At 76.90, there is a second resistance level. Another overlap resistance, this one pointing to a possible price level where selling interest might rise. Additionally, it coincides with the 61.80% Fibonacci Retracement level, giving this resistance even more power.
SILVER

The price is currently above a significant ascending trend line on the Silver chart, displaying bullish momentum.
The price may likely continue to rise in this bullish environment towards the first barrier level.
23.23 is the first support level. Known as multi-swing low support, this level.
22.43 is the second support level. The 78.60% Fibonacci retracement level and this support level for the downturn are both present.
23.98 is the initial resistance level, which is also known as an overlap resistance. The fact that sellers have already entered the market in this location could serve as a barrier to additional price hikes.
The second resistance level, which is marked as a multi-swing high resistance, is located at 24.63. Another big impediment to future price upward momentum could exist at this level.
BITCOIN

The BTC/USD chart is now trending downward. This suggests that sellers are in control of the market and that a price increase is less likely than a price decrease.
25256.88 is the initial support level. This level is an overlap support, which suggests that buyers have previously expressed interest there.
23951.35 is the second support level.
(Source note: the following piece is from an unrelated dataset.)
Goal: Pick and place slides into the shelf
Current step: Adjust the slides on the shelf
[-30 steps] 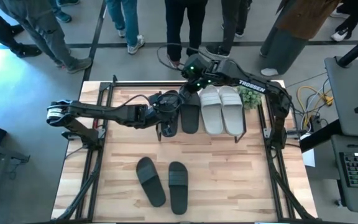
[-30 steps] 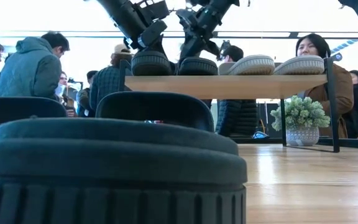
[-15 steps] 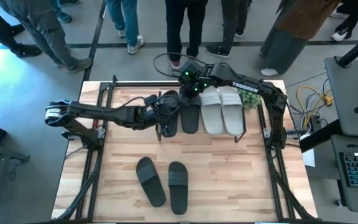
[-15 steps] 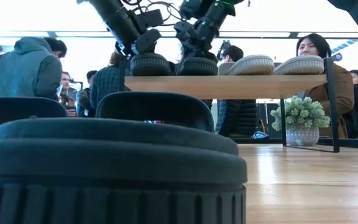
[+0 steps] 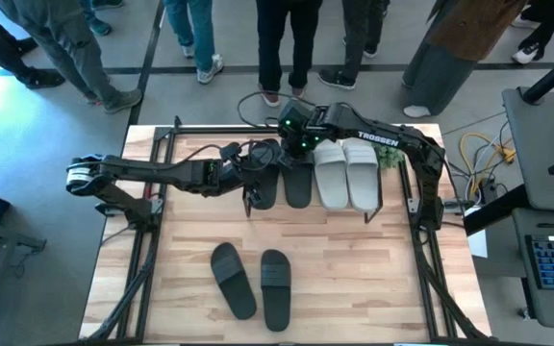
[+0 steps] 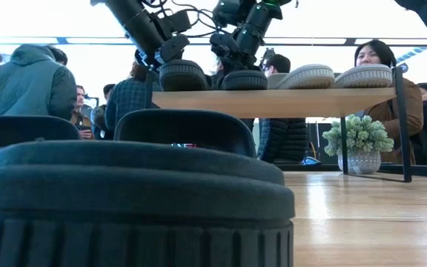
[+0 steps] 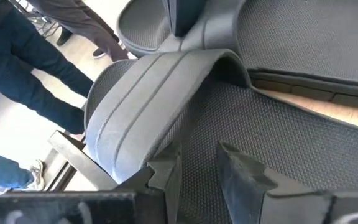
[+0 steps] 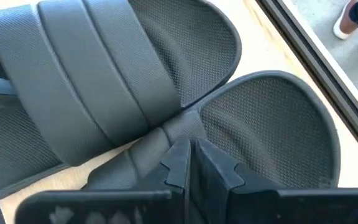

This overlap support represents another price level where buyers have previously entered the market and is another overlap support.
26287.56 is the initial resistance level. This level is an overlap resistance, which means that historically, sellers have entered the market at this level. Its potential as a resistance level is further increased by the fact that it coincides with the 23.60% Fibonacci Retracement level.
At 27386.96, there is a second resistance level. Another overlap resistance is there here, and since it is also located around the 38.20% Fibonacci Retracement level, sellers may decide to intervene at this level.